◆ Exercise objective:
Please repeat each line from the one holding "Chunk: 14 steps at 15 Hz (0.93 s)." through the final line of the data, exactly as it stands, with no pictures.
------------------------------------------------------------------------
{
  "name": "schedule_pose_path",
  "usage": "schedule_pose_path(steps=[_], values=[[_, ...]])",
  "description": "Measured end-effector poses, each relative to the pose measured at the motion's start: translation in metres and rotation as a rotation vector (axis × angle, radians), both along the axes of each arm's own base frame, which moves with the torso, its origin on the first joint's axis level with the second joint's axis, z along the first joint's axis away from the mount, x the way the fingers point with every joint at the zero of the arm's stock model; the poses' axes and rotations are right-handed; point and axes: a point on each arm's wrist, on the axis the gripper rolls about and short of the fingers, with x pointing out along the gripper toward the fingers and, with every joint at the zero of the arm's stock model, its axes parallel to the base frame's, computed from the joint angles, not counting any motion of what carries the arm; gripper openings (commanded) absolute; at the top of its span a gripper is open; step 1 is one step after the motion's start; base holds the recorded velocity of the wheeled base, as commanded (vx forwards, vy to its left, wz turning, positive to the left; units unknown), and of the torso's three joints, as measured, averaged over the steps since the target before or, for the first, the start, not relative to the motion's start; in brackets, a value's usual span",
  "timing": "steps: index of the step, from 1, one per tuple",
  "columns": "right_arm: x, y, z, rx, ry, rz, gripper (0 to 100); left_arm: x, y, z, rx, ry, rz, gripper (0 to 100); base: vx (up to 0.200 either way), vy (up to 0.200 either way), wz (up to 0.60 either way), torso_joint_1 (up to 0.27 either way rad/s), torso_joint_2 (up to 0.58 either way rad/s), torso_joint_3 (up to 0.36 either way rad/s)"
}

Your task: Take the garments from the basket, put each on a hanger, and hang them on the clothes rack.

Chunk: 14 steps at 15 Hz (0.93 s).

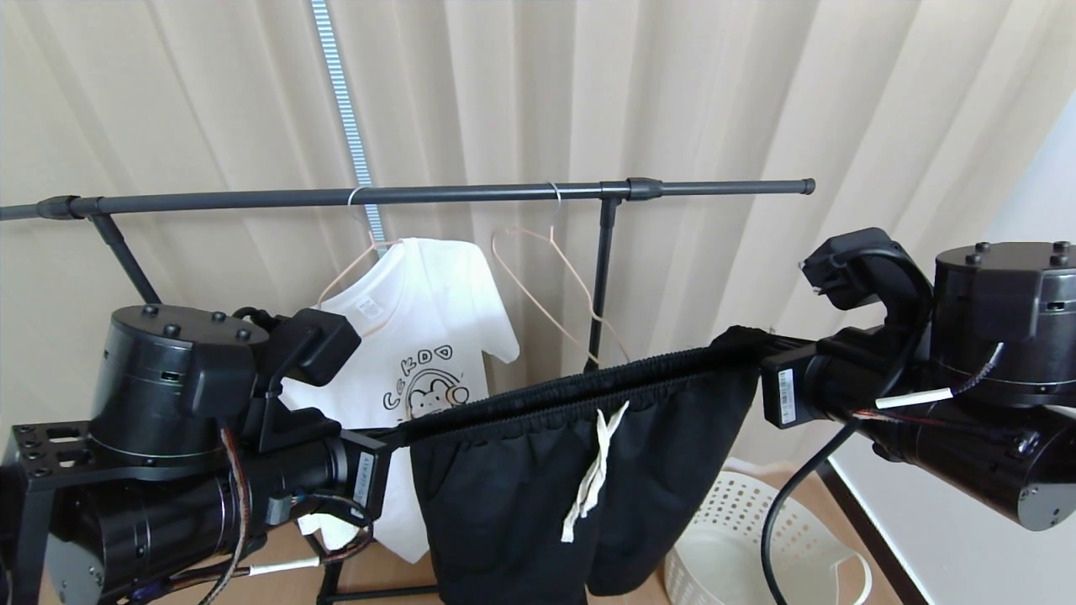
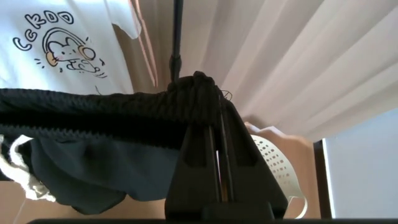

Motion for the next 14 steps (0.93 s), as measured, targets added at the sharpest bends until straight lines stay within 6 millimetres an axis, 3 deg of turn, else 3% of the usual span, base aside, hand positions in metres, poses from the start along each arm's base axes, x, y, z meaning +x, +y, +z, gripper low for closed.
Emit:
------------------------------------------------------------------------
◆ Output for this exercise:
Chunk: 14 steps at 15 Hz (0.93 s).


Motion for the next 14 steps (0.93 s), as measured, targets added at the sharpest bends until straight lines stay within 6 millimetres an axis, 3 deg of turn, else 3% of the usual span, base aside, hand positions in metres, poses from the start along each arm's base axes, x, y, z meaning +x, +y, +z, gripper low for closed.
Emit:

This exercise requires no additional answer.